What to work on » When you reach the line containing "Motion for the" in the data below, reproduce it and every line that follows, exactly and without additions.

Source data »
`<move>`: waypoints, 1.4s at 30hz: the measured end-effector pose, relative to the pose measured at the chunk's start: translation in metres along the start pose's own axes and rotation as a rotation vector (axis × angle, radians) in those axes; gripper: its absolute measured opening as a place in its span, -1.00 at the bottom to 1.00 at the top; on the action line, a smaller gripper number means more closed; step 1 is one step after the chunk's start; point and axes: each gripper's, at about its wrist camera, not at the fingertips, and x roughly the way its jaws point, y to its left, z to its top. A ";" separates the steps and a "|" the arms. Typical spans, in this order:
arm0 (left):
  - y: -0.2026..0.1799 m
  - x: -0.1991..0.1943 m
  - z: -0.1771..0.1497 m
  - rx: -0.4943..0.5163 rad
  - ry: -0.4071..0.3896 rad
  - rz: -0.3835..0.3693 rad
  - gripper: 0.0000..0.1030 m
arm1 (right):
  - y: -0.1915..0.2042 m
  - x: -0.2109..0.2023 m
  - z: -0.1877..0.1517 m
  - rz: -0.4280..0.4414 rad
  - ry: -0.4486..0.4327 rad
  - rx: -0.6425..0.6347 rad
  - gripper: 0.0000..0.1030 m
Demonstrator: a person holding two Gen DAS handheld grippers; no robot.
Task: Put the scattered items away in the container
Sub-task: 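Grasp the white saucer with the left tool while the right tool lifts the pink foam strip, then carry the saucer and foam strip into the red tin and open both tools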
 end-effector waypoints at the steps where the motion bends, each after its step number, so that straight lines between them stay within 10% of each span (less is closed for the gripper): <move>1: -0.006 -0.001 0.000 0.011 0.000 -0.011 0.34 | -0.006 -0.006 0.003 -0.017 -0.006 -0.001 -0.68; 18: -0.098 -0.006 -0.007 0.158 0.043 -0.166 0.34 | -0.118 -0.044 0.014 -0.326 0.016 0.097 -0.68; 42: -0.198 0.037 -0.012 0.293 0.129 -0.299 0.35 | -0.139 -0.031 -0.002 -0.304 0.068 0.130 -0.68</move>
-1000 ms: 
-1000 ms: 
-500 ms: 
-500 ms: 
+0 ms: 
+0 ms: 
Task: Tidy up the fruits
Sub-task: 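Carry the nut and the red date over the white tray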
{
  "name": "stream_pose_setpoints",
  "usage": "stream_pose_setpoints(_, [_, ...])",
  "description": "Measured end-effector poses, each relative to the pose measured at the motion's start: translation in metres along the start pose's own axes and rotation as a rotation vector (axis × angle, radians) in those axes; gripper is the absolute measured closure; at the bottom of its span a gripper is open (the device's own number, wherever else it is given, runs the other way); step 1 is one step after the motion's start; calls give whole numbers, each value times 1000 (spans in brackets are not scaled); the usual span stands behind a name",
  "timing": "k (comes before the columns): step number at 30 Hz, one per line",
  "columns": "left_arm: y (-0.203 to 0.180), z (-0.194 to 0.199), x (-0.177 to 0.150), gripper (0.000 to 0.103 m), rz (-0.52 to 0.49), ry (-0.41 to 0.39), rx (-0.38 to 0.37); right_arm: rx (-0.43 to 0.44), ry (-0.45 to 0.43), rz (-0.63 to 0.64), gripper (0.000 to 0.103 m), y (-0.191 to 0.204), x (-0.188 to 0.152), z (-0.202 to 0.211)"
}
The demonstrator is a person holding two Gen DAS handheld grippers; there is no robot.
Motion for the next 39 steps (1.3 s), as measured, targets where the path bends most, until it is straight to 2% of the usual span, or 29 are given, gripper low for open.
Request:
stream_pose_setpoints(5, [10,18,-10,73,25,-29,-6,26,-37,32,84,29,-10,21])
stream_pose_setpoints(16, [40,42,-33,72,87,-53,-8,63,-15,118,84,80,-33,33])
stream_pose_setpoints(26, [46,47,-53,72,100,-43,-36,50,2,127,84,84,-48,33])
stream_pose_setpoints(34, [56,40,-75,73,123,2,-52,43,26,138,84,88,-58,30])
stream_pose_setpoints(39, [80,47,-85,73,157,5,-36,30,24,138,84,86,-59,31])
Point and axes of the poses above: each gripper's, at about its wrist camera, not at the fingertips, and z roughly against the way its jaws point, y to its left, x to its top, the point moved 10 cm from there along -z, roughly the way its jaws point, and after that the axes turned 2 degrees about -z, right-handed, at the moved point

Answer »
Motion for the next 39 steps (1.3 s), as measured, targets where the path bends most, until it is straight to 2% of the usual span, or 29 are given, gripper low for open.
Request:
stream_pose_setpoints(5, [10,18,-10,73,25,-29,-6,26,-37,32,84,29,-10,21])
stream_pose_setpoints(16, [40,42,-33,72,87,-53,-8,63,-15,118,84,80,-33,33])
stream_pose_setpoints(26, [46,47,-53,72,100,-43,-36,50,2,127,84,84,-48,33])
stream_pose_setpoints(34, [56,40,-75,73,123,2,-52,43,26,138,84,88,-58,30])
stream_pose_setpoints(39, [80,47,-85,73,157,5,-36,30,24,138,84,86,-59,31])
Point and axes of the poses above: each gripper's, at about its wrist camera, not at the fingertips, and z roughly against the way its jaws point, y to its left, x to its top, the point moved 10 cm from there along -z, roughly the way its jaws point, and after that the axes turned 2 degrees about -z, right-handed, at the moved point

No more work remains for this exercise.